Enzyme deficiency: The body produces specific enzymes for dairy, protein, fats, and carbohydrates. If you don’t make enough of one (dairy-enzyme insufficiency is common)—or if you don’t have enough stomach acid to activate them—you’ll experience gas, bloating, and diarrhea when you eat that food.

Food intolerance or sensitivity. People who are sensitive to gluten, dairy, eggs, nuts, seafood, or other foods may have abdominal cramping and diarrhea after consuming those triggers. Symptoms may also be subtler, and include fatigue, itching, brain fog, dark circles under the eyes, migraines, or nasal congestion.

Gastroesophageal reflux disease. GERD is diagnosed when you have frequent and chronic heartburn or reflux—when acid and other stomach contents splash back into the esophagus and create a burning sensation in the abdomen, chest, or throat.

Irritable bowel syndrome. IBS is often diagnosed when docs can’t find any other reason for chronic bouts of abdominal pain, bloating, diarrhea, or constipation.

Leaky gut syndrome. You get frequent diarrhea, and you also seem to get more than your share of colds, low-grade fevers, body aches, chronic fatigue, and other infections. When you do get sick, it takes you longer than most to heal. You may also have anemia and other nutrient deficiencies.

Gut-supportive supplements

Aloe vera gel. It’s rich in mucopolysaccharides, effective anti-inflammatory agents that are treat GERD, gastritis, leaky gut, and other conditions. Dose: 2–3 ounces daily of a product containing standardized mucopolysaccharide amounts.

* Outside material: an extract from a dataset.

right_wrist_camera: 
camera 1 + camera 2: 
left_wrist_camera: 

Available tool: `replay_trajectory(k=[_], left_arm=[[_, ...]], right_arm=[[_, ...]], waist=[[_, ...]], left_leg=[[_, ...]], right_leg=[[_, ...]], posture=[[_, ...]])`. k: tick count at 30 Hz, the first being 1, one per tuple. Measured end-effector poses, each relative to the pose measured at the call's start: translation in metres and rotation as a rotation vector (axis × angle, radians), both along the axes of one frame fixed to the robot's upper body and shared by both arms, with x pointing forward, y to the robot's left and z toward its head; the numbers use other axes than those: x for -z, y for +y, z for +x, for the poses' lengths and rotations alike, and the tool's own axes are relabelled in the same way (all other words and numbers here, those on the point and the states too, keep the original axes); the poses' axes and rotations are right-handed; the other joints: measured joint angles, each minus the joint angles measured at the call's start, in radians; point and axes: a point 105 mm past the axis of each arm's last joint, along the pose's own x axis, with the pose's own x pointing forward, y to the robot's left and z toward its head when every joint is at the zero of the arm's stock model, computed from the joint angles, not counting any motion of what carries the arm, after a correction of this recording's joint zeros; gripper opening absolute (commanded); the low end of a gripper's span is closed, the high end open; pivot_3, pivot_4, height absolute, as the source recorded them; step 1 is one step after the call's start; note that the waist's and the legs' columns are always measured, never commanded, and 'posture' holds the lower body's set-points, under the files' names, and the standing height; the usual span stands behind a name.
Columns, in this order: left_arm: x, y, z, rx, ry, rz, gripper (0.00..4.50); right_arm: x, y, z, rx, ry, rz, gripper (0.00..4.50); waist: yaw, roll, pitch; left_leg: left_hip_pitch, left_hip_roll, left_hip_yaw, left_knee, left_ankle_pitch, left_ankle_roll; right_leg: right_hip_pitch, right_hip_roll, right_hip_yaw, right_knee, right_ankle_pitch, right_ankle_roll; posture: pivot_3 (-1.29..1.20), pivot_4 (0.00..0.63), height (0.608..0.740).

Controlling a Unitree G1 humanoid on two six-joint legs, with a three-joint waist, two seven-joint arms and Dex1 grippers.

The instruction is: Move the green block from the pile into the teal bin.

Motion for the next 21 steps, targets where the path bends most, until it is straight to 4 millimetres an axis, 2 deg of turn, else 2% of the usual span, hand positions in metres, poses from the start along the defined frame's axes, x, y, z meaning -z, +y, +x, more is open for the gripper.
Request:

DGL. Deglycyrrhizinated licorice soothes the esophagus and stomach and acts as an antacid. Helps with GERD. Look for chocolate flavors, to make chewing more pleasant. Dose: 2–4 380-mg tablets, before meals.

Digestive enzymes. Helpful for gas, bloating, and lactose intolerance; check labels for enzymes that work at a range of pH levels, “so they can get the job done irrespective of gastric-acid production,” Vrablic says. For general support, choose a product with several types that help digest proteins, fats, carbohydrates, and fiber. For food sensitivities, try targeted products with lactase (for dairy) and specific proteases (for gluten and casein). A few enzymes can be animal-derived, but you can generally find vegetarian ones, too; check labels. Dose: One capsule, taken at the start of a meal.

Glutamine. This amino acid helps repair damaged intestinal cells, helpful for leaky gut. Dose: 1,000–3,000 mg three times daily. Back off to a lower dose if you start to get constipated.

Probiotics. Probiotic supplements restore beneficial bacteria lost after bouts of diarrhea, antibiotic use, or poor diet. They’re helpful for lactose intolerance, IBS, leaky gut—and balancing the immune system. Lipski often recommends Lactobacillus acidophilus and Bifidobacteria bifidum strains; in animal studies,B. bifidum improves mucosal barrier function and decreases inflammation, helpful for leaky gut. Dose: 1 billion–25 billion live organisms daily.